Shamanism is whatever activates the human body as a link between earth and stars. Shamanism is whatever awakens the body's elemental powers, anointing bones, blood, tears and breath with the sparkling awareness I Am. Shamanism is the act of being conscious, and holding the whole creation in that awareness, as an offering, in gratitude.

Bubbling Spring

 

"Whoever drinks the water I give will never thirst. Indeed, the water I give will become in you a spring of water bubbling up to eternal life." ~John 4:14

"Jesus said: I am not your master, for you have drunk, and have become drunk from the bubbling spring which I have caused to gush forth." ~Gnostic Gospel of Thomas, 13


What is this bubbling spring? Where is it located? How can one drink from it?


These words of Jesus are not symbolic. The spring he describes is actual. It bubbles out of an open heart, the heart chakra, flowing with an inward Light that is not figurative but substantial, an energy as real as any material object in the world of the senses.

Christian Gnostics called the heart center, "the Bridal Chamber." When the divine Shakti of Mary Magdalene rises up the spine in the process of Yoga (including such practices as kriya, pranayama, and meditation) She enters into the sacred marriage rite. This is the ancient "hieros gamos." Here in the heart She meets the Bridegroom Christ, the Shiva-tattva who descends from the stars above through the crown chakra. So our sacred ground energy rises from below to meet the starry energy descending from above. Mother Earth and Father Sky meet in the center of our own body, the Bridal Chamber of the heart.

The diamond radiance that gushes from their union transforms both soul and body into one new substance in whom the old duality of spirit and matter is dissolved. We may called this substance "Glory." I call it "Radiance." It is the stuff of the "Resurrection Body," or "Spiritual Body," described by Paul in the New Testament book, First Corinthians. But we do not need to wait for death to find this body.
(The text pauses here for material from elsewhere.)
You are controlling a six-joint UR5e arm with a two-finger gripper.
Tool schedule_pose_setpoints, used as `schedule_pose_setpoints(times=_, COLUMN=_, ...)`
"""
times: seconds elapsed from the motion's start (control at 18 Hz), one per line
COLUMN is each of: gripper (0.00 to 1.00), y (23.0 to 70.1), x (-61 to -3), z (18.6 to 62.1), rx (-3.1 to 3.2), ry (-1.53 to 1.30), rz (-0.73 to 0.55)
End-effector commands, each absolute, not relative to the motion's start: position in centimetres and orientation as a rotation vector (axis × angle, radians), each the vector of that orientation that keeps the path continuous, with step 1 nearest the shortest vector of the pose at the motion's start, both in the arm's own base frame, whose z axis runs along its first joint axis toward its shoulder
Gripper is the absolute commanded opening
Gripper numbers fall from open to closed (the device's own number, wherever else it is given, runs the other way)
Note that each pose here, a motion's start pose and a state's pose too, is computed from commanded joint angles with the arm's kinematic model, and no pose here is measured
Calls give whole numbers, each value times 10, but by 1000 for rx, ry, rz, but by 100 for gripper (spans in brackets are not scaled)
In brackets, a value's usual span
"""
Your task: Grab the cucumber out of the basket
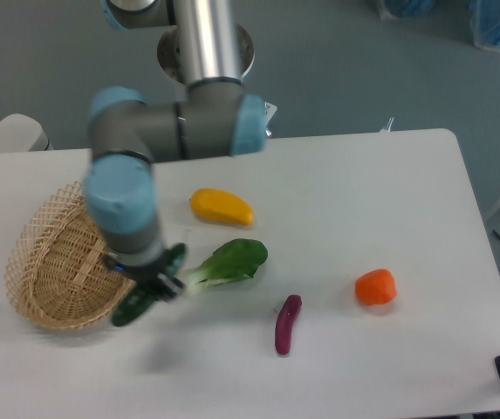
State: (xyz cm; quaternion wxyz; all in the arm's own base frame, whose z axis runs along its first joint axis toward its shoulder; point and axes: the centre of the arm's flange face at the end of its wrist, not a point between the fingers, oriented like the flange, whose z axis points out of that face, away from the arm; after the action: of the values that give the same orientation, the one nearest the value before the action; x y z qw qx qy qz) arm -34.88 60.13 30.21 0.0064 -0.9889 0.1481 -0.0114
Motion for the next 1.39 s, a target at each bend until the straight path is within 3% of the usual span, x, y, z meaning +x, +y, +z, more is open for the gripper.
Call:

We can begin the yogic and shamanic practices right now that will transform our energy into its more vibrant, refined and illuminated state.  
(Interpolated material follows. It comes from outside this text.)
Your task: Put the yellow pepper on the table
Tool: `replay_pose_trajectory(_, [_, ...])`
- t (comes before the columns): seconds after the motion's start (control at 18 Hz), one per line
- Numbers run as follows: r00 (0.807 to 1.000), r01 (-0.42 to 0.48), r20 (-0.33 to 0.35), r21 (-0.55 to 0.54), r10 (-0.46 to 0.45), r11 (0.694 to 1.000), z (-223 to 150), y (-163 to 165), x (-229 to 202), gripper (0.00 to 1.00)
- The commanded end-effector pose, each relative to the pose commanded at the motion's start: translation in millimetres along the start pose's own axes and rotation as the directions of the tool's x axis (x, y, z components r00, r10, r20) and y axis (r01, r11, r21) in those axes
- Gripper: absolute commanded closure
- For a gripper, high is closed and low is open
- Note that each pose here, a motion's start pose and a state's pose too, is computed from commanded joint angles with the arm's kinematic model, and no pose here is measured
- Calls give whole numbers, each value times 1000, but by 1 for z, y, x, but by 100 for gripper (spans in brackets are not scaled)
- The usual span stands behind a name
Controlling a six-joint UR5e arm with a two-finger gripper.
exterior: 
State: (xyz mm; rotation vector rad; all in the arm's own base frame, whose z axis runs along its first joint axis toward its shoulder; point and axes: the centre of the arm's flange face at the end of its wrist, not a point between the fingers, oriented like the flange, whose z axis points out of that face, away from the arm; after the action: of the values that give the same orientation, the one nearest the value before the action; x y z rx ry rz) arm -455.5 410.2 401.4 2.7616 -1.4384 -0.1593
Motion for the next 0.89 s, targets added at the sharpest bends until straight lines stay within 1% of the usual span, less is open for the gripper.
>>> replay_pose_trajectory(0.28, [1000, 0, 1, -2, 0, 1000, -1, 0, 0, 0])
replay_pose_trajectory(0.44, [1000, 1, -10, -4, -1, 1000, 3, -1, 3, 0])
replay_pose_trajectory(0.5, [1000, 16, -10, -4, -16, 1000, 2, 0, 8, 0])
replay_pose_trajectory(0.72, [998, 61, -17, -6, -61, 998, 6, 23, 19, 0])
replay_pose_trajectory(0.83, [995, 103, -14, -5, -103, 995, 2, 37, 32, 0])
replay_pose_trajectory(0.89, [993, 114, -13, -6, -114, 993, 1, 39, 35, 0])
The Radiance of the Resurrection Body was always dormant in our physical body. The physical is the external trellis on which the subtler flower takes shape. Now with the opening of the fountain of the heart, this inward blossom becomes conscious energy. It becomes the luminous healing breath of Prana, and infuses the physical form, raising the vibration of every atom.

The new ecstatic energy of our Radiance is like sap, flowing from the inward blossom into the outer body to begin the alchemical process of transmutation that, over seven lifetimes, results in the final incarnation of an immortal ascended body. The ascended body can function in heavenly worlds or on earth. It transcends matter and spirit; It is a body composed of glory and grace. We will function in such a body one day, and be truly useful to the universe. At this moment in our history, the time is ripe for an evolutionary leap that will raise our vibrations considerably toward the incarnation of this divine-human body.

Masters like Jesus already function in this kind of body now. Jesus spoke of this body when he invited us all to infuse the physical form with the Radiance of the inner light. In the Gospel of John he said, "These things which I do, you shall do also."And in the Gospel of Matthew he said, "The inner eye (consciousness) is the lamp of your body. If your eye is one, then your whole body will be filled with light."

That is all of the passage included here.